Aquí se muestra un ejemplo del rango dinámico de los microarrays resultantes preparados utilizando estos métodos. Los controles altos dieron como resultado regiones verdes brillantes, mientras que los controles bajos dieron como resultado puntos mucho más tenues. La intensidad, medida por la imagen J 64, muestra que los controles altos promediaron alrededor de 22.000 unidades fluorescentes relativas, y los controles bajos promediaron cerca de 8.000.
Las líneas punteadas representan tres desviaciones estándar de la media. A continuación se muestran ejemplos de microarrays para el cribado de una matriz de honor de análogos sintéticos de alcaloides amerales identificados como compuesto uno y compuesto dos. Ambos ejes representan el porcentaje de enzima determinado por la señal fluorescente.
Por duplicado, la cercanía de los puntos a la diagonal representa una alta reproducibilidad del ensayo. Aquí se muestran gráficos IC 50 de dos inhibidores potenciales diferentes. El compuesto uno dio como resultado un nivel de IC 50 de 16 micromolares, mientras que el IC 50 del compuesto dos fue de 21 micromolares Los puntos representativos se muestran arriba para ilustrar las diferencias en la señal proporcionales a las concentraciones de inhibidores.
La matriz que se muestra aquí se imprimió con cuatro quinasas diferentes, P 38 map quinasa, EGFR y GSK, y se sobreimprimió con tampón solo que contenía A TP y tampón que contenía A TP y starro esporina un inhibidor de la actividad enzimática. Los resultados muestran un efecto significativo del inhibidor de la quinasa starro sporin en función de las intensidades de fluorescencia resultantes, como se describe aquí.
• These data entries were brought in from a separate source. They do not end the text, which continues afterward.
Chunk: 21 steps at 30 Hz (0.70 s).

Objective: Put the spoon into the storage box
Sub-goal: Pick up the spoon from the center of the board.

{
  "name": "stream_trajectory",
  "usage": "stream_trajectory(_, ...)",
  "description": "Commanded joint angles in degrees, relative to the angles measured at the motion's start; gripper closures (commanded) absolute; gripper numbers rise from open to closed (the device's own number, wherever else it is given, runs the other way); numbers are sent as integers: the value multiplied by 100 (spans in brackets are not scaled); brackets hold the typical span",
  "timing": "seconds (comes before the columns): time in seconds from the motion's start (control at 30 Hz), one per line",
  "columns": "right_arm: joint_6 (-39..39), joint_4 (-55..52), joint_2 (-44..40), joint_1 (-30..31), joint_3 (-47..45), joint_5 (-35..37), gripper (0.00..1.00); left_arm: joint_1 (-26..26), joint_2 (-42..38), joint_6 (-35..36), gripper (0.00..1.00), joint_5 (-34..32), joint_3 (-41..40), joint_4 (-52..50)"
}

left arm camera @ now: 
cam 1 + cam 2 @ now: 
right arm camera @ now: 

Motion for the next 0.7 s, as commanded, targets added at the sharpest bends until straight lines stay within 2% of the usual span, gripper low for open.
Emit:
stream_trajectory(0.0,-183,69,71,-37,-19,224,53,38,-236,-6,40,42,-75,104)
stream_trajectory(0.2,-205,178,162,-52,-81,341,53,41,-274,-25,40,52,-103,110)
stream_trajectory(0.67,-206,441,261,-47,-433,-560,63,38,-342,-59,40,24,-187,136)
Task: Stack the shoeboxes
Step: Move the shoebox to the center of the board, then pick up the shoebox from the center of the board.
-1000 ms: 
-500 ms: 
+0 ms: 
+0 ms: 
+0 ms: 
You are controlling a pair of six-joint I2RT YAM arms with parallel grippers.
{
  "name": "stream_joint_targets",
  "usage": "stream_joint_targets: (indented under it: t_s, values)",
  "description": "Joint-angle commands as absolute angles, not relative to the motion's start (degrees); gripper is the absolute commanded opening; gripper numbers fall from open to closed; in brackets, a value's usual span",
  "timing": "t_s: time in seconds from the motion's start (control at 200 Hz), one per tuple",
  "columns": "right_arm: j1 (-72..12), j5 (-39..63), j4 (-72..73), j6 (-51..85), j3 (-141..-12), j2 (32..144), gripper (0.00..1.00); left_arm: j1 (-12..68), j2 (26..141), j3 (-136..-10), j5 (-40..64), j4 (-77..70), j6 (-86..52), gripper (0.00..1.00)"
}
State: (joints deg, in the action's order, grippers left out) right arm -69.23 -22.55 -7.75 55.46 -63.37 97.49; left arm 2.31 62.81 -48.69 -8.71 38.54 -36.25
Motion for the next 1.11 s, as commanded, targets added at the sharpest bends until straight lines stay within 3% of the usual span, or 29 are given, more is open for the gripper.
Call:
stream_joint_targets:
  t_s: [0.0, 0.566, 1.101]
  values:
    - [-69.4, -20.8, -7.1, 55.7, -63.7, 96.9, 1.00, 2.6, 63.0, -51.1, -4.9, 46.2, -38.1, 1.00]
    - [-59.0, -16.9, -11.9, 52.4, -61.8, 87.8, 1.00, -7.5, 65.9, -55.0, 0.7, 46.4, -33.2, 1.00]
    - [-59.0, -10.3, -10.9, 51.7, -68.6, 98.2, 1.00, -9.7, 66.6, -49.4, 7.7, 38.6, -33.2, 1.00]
La mayor diferencia observada en la concentración de esporina stor utilizada aquí fue de los puntos P 38.
Aquí, se muestran los puntos representativos de un microarray P 30 8:00 AM BP, que fueron sobremanchados con diferentes concentraciones de stor sporin. Como se ha indicado, se determinó que el IC 50 de esta molécula es de un micromolar y se muestra en el gráfico de la derecha una vez dominado. Esta técnica se puede realizar en pocas horas si se realiza correctamente siguiendo este procedimiento.
También se pueden realizar otros métodos, como los inmunoensayos o los ensayos de interacción de proteínas, para responder a preguntas adicionales relacionadas con el diagnóstico o el descubrimiento de moléculas pequeñas.
Este artículo describe un enfoque de cribado guiado de materiales para desarrollar micromatrices dopadas con proteínas derivadas de sol-gel utilizando un método de fabricación por impresión con pinceles. La metodología se ejemplifica a través de la creación de micromatrices de acetilcolinesterasa y multiquinasas para un cribado eficiente de moléculas pequeñas.